On connaît bien en France les militants du Parti socialiste et du Parti communiste portugais qui, exilés chez nous, s’expriment souvent dans un français parfait teinté de cet accent chuintant inimitable. Il faut partir là-bas, y aller avec eux qui peuvent enfin rentrer. Partager avec le peuple de Lisbonne l’énorme fête du 1er mai qui se prépare.
C’était il y a 50 ans, ce furent des jours, des semaines et des mois merveilleux. Un moment de grâce, de communion. Un pays magnifique enraciné dans l’Histoire, un printemps radieux, un peuple singulier, resté intact sous le couvercle de cette dictature cinquantenaire. Il y avait de la fraternité, il y avait de l’espoir. Et c’était à des militaires qu’on le devait.
Le réel a repris ses droits. Le monde, y compris au Portugal n’est pas celui que nous souhaitions, et nous craignons qu’il aille maintenant vers la guerre. La « révolution des œillets » c’est devenu de l’Histoire, celle du monde d’avant. Ce fut aussi un peu la nôtre, et comme des révolutions victorieuses nous n’en avons pas eu beaucoup, on va saluer la mémoire D’Otelo de Carvalho, de Vasco Goncalves, d’Alavaro Cunhal les remercier pour ce moment en fredonnant Grandola vila morena…
Mais enfin, Régis, votre sentimentalisme n’est pas de saison. Si demain Macron est foutu dehors, les mêmes illusions prévaudrons. Être pessimiste est un devoir. Être lucide une exigence. Tant que le roi dollar mènera le monde et corrompra tout ce qui bouge, l’optimisme, l’idéalisme sont des défauts premiers. Révolution des œillets? Non. Des oreillers.
Seuls les paranoïaques survivent.
C’est désolant mais vous avez raison.
Le réel a besoin d’idéalistes et non de gâte sauce
Ëtre lucide et pessimiste n’empêche pas de se projeter vers un meilleur monde.
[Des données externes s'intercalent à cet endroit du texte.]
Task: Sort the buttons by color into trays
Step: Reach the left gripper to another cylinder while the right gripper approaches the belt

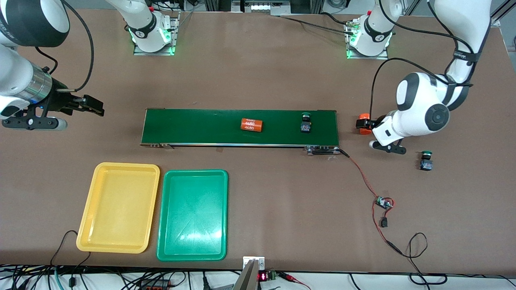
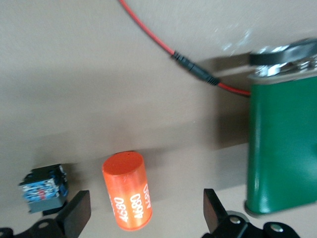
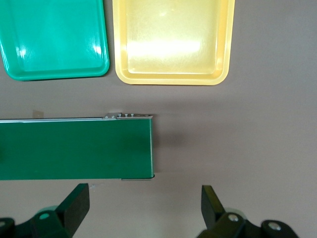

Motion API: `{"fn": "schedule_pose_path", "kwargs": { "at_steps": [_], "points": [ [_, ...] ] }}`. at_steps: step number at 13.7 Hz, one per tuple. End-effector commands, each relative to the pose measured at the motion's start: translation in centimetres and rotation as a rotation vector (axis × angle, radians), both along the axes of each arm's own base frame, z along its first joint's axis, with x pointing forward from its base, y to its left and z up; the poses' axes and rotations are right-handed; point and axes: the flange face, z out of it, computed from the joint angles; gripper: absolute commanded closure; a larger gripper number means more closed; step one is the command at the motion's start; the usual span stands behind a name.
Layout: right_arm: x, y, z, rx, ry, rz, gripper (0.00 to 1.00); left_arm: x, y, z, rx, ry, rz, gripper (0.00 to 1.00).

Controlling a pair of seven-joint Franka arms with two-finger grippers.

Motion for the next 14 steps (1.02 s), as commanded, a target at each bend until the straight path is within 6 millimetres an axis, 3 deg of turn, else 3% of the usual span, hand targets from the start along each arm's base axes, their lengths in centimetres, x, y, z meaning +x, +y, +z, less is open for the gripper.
{"fn": "schedule_pose_path", "kwargs": {
  "at_steps": [1, 4, 7, 9, 11, 13, 14],
  "points": [
    [-1.1, 2.9, 0.2, 0.018, -0.012, -0.027, 0.0, -2.1, 0.3, -1.2, -0.001, -0.021, -0.007, 0.0],
    [-2.1, 3.7, -0.8, 0.049, -0.024, -0.03, 0.0, -2.6, 0.9, -2.0, -0.006, -0.007, -0.015, 0.0],
    [-6.0, 3.7, -2.6, 0.058, -0.065, -0.026, 0.0, -2.7, 1.5, -3.4, -0.012, 0.008, -0.005, 0.0],
    [-7.1, 4.0, -3.1, 0.059, -0.078, -0.04, 0.0, -2.6, 2.2, -4.2, -0.014, 0.0, 0.011, 0.0],
    [-7.6, 6.2, -3.2, 0.056, -0.071, -0.065, 0.0, -2.9, 2.2, -4.7, -0.015, 0.012, 0.012, 0.0],
    [-8.3, 8.4, -3.5, 0.044, -0.057, -0.071, 0.0, -3.2, 2.3, -5.1, -0.015, 0.016, 0.014, 0.15],
    [-8.8, 9.0, -3.9, 0.041, -0.051, -0.059, 0.0, -3.4, 2.5, -5.5, -0.016, 0.024, 0.017, 0.36]
  ]
}}
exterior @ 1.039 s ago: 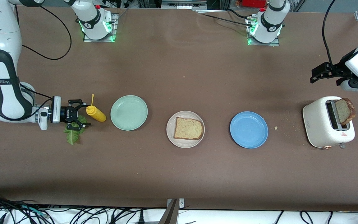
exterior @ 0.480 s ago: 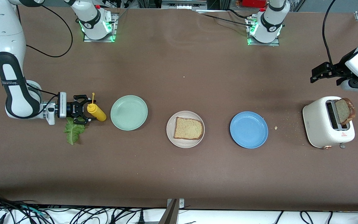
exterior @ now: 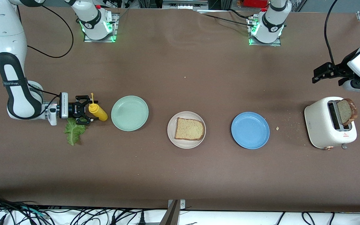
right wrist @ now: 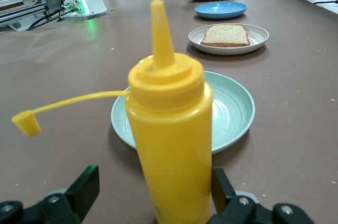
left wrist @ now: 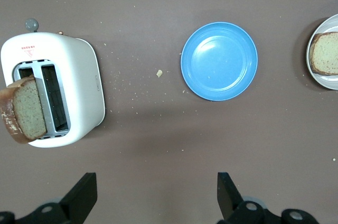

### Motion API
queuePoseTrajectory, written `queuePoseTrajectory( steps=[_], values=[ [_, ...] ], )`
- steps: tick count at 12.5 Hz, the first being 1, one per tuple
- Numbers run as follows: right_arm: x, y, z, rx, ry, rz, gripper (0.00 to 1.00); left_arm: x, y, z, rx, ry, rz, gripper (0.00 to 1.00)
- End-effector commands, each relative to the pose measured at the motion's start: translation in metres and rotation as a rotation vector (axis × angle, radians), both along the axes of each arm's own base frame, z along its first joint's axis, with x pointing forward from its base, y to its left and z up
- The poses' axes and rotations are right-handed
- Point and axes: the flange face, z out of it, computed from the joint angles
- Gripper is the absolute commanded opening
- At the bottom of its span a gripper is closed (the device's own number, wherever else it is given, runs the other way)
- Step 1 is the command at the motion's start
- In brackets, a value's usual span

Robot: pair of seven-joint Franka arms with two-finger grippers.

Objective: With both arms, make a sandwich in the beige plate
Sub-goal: 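Grasp the yellow mustard bottle with the right gripper, then lift the bottle with the right gripper and tilt it over the bread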

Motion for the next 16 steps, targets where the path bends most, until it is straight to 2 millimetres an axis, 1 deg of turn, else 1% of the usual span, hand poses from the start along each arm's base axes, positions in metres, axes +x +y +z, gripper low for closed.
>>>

Vous devriez lire Pagnol, son père, hussard noir de la République était méfiant envers lés révolutions
Et c’était en 1910
Avant les révolution bolchevique, nationales, libertaires et autres islamiques
Oui, comme vous, cette révolution m’a donné des moments exaltants. Qui plus est, Otelo de Carvalho et ses camarades ont achevé un empire colonial moribond tout en donnant, par la bande, un sacré coup dans la gueule au régime d’apartheid proche de l’Angola.
Grândola, vila morena
Terra da fraternidade
O povo é quem mais ordena
Dentro de ti, ó cidade!
Dentro de ti, ó cidade
O povo é quem mais ordena
Terra da fraternidade
Grândola, vila morena!
Em cada esquina um amigo
Em cada rosto igualdade
Grândola, vila morena
Terra da fraternidade!
Terra da fraternidade
Grândola, vila morena
Em cada rosto igualdade
O povo é quem mais ordena!
À sombra duma azinheira
Que já não sabia a idade
Jurei ter por companheira
Grândola a tua vontade!
Grândola a tua vontade
Jurei ter por companheira
À sombra duma azinheira
Que já não sabia a idade!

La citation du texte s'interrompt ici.